Our experience shows that most mobile devices don't have direct access to sensitive data. Rather, they have peripheral access (like our email example above), and existing security systems, such as data loss prevention, identity management, and access control, can usually address those sources.
2. Device Risk
Device risk is where most of the media spreads FUD: 200% increases in mobile malware! Less than 50% of mobile device users employ passcodes! While scary stats are fun to talk about and easy to sensationalize, evaluating risk is not nearly that simple. Each mobile device operating system has unique vulnerabilities and offsetting controls.
When looking at device risk, in my report, 5 Top Mobile Security Threats for 2012, I recommend you spend less time worrying about viruses and Trojans and more time worrying about how you'll encrypt the sensitive data we talked about, guard against theft of the device, educate the help desk, and extend the reach of your mobile security technologies. When we analyze the coverage of most mobile device management suite deployments, for example, clients are surprised to see that there are devices that bypass their MDM software and go directly to ActiveSync, use legacy IMAP or POP3, or have VPN access into the network and users don't even realize their devices are connected. You can't foresee the next threat coming down the pike, so focus your efforts on making sure you have as many capabilities as possible to secure as many mobile device types and platforms as possible.
3. Management Risk
Mobile security is difficult because of the thousands of devices being traded in, lost, stolen, and updated with new apps and firmware every day. You're always going to struggle to keep up with the velocity of change, so make sure you have a process to quickly analyze the risk any given mobile threat presents to your data, and to evaluate new operating systems and devices. Do you have a person or team responsible for monitoring the latest malware notifications or evaluating popular new platforms for vulnerabilities? The recent discussion of the security implications of the Kindle Fire is a great example. The day the Fire was released, it began accessing corporate email and Wi-Fi networks. How would you handle 20% of your company's workforce logging on using a new, unknown mobile device with an untested version of Android? Also, as we mentioned before, mobile devices are traded in, damaged, and stolen--a lot. Do you have a policy to make sure they're wiped first?

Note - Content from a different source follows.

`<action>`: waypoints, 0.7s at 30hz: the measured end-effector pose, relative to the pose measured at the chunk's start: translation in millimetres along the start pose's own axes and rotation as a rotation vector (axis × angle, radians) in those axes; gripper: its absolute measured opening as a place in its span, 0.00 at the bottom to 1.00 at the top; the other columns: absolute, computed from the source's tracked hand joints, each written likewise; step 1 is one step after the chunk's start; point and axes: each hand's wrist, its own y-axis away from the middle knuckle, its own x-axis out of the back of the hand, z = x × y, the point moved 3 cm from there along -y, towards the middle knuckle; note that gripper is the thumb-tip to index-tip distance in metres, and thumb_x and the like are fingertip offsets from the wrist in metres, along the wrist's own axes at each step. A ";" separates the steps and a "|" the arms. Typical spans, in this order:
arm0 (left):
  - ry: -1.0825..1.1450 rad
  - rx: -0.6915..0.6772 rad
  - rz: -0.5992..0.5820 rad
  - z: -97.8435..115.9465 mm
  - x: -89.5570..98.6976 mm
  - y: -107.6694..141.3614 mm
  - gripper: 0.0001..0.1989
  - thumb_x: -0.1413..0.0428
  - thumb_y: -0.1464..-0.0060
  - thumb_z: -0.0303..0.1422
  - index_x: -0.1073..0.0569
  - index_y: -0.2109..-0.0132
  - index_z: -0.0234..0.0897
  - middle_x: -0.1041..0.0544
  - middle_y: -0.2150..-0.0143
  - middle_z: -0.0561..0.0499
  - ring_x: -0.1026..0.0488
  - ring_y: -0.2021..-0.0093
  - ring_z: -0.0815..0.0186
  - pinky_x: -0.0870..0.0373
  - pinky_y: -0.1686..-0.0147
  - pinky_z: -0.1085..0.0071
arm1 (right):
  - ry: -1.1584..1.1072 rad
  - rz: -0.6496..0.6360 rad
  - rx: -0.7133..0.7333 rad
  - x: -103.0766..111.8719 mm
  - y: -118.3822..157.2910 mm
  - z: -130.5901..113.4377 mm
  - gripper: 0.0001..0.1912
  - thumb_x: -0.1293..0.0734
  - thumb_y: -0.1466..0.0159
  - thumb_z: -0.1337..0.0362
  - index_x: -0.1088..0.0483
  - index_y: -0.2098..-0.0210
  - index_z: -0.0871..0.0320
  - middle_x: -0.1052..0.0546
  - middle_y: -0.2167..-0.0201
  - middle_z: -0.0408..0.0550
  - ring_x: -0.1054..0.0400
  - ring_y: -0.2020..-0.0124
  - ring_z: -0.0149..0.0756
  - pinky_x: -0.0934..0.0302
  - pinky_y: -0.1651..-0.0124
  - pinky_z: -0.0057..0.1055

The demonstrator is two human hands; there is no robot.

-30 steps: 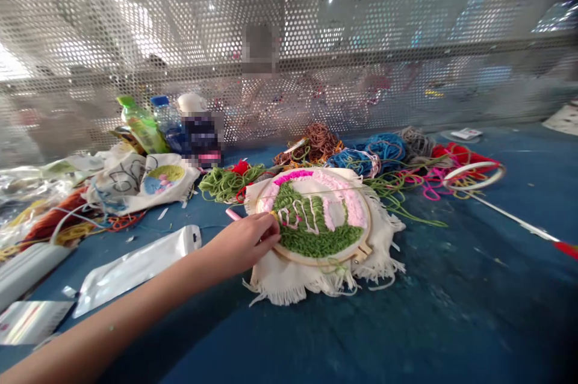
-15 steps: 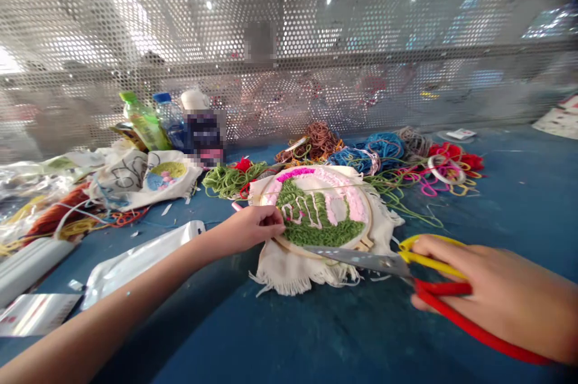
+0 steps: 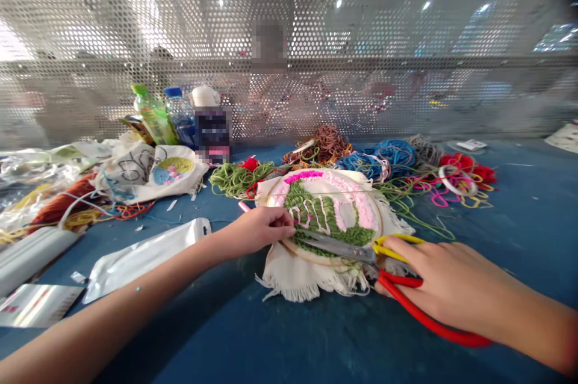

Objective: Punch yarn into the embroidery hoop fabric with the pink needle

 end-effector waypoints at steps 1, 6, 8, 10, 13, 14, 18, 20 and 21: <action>0.001 0.001 0.002 0.1 -0.1 -0.1 0.10 0.46 0.42 0.39 0.29 0.66 0.38 0.34 0.74 0.57 0.38 0.72 0.69 0.43 0.74 0.73 | -0.003 0.002 0.001 -1.1 -1.0 -0.5 0.27 0.40 0.37 0.44 0.26 0.51 0.56 0.18 0.72 0.54 0.24 0.78 0.56 0.39 0.79 0.40; 0.023 0.000 0.003 -1.5 -0.3 -0.5 0.10 0.46 0.42 0.40 0.29 0.65 0.37 0.34 0.73 0.57 0.38 0.72 0.69 0.43 0.73 0.73 | 0.018 -0.011 -0.025 -6.8 -4.2 -0.3 0.29 0.42 0.36 0.42 0.28 0.47 0.56 0.18 0.71 0.55 0.24 0.77 0.56 0.39 0.78 0.40; 0.038 -0.006 -0.007 -2.4 -0.7 -0.6 0.11 0.46 0.42 0.40 0.29 0.65 0.37 0.34 0.73 0.57 0.38 0.72 0.69 0.43 0.73 0.73 | 0.019 -0.027 -0.041 -8.7 -4.9 0.9 0.31 0.43 0.36 0.41 0.28 0.46 0.55 0.18 0.70 0.55 0.24 0.76 0.56 0.38 0.78 0.40; 0.051 -0.009 -0.017 -3.0 -1.1 -0.7 0.11 0.46 0.41 0.40 0.29 0.65 0.37 0.34 0.73 0.57 0.38 0.72 0.70 0.43 0.73 0.73 | 0.002 -0.034 -0.055 -9.6 -5.4 2.0 0.31 0.43 0.36 0.40 0.28 0.46 0.54 0.18 0.70 0.55 0.24 0.76 0.56 0.39 0.78 0.39; 0.058 -0.009 -0.026 -2.9 -1.4 -0.5 0.10 0.46 0.42 0.40 0.29 0.65 0.37 0.33 0.72 0.57 0.38 0.72 0.70 0.42 0.73 0.73 | -0.030 -0.059 -0.076 -8.6 -5.6 3.0 0.31 0.43 0.37 0.39 0.27 0.48 0.52 0.19 0.75 0.52 0.25 0.79 0.54 0.43 0.80 0.37; 0.057 -0.009 -0.028 -2.6 -1.4 -0.2 0.10 0.46 0.42 0.40 0.29 0.65 0.37 0.33 0.72 0.56 0.38 0.71 0.69 0.42 0.72 0.73 | -0.037 -0.071 -0.083 -7.8 -5.7 3.1 0.31 0.43 0.37 0.38 0.26 0.48 0.51 0.20 0.77 0.52 0.26 0.80 0.54 0.44 0.81 0.37; 0.044 -0.004 -0.041 -1.2 -1.3 1.2 0.10 0.46 0.42 0.40 0.29 0.64 0.37 0.31 0.71 0.56 0.36 0.70 0.69 0.41 0.71 0.73 | -0.035 -0.060 -0.088 -2.8 -6.7 1.9 0.29 0.40 0.40 0.38 0.23 0.53 0.49 0.20 0.78 0.51 0.27 0.82 0.53 0.47 0.82 0.35; 0.034 -0.002 -0.048 -0.5 -1.2 2.0 0.10 0.46 0.42 0.39 0.28 0.64 0.37 0.31 0.71 0.56 0.36 0.70 0.69 0.41 0.72 0.73 | -0.010 -0.039 -0.080 -0.7 -6.9 0.5 0.28 0.39 0.40 0.39 0.23 0.54 0.49 0.20 0.78 0.51 0.27 0.82 0.53 0.47 0.82 0.34; 0.029 -0.002 -0.051 -0.2 -1.2 2.4 0.10 0.46 0.42 0.39 0.28 0.64 0.37 0.31 0.71 0.56 0.36 0.70 0.69 0.41 0.71 0.73 | 0.009 -0.035 -0.074 -0.2 -6.9 -0.2 0.27 0.39 0.40 0.40 0.23 0.54 0.50 0.20 0.78 0.51 0.27 0.82 0.54 0.47 0.82 0.35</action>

Analyze the processes you'll use to deal with malware alerts and end user problems. How likely is it that you can consistently execute these processes? Be honest--are resources allocated properly? Do you have enforcement mechanisms for mobile security policies?
The first and last line of defense for mobile devices is the user. Users are running at admin level and have the ability to install and delete apps, reconfigure settings, back up data or not. How well are you informing them about risks? A handout as they go through new-hire training isn't enough. They need to know exactly what to do when they see something suspicious going on with their mobile devices.
Comprehensive mobile security awareness training is very effective at reducing risk. I believe it is one of the strongest security controls you can invest in outside of MDM technology, but many companies I work with aren't prepared to talk with employees about these risks in an ongoing way.
Mobile security risk assessments provide great insights into where the organization is likely not to succeed when implementing mobile security and addressing the risks head-on while working with your mobile security council to determine what controls will most effectively reduce risk. Once you have some idea of how you want to go about reducing your risks, don't be afraid to perform some trial and error. Getting the right mix of risk reduction and good mobile experience is vital to the success of a mobile security program.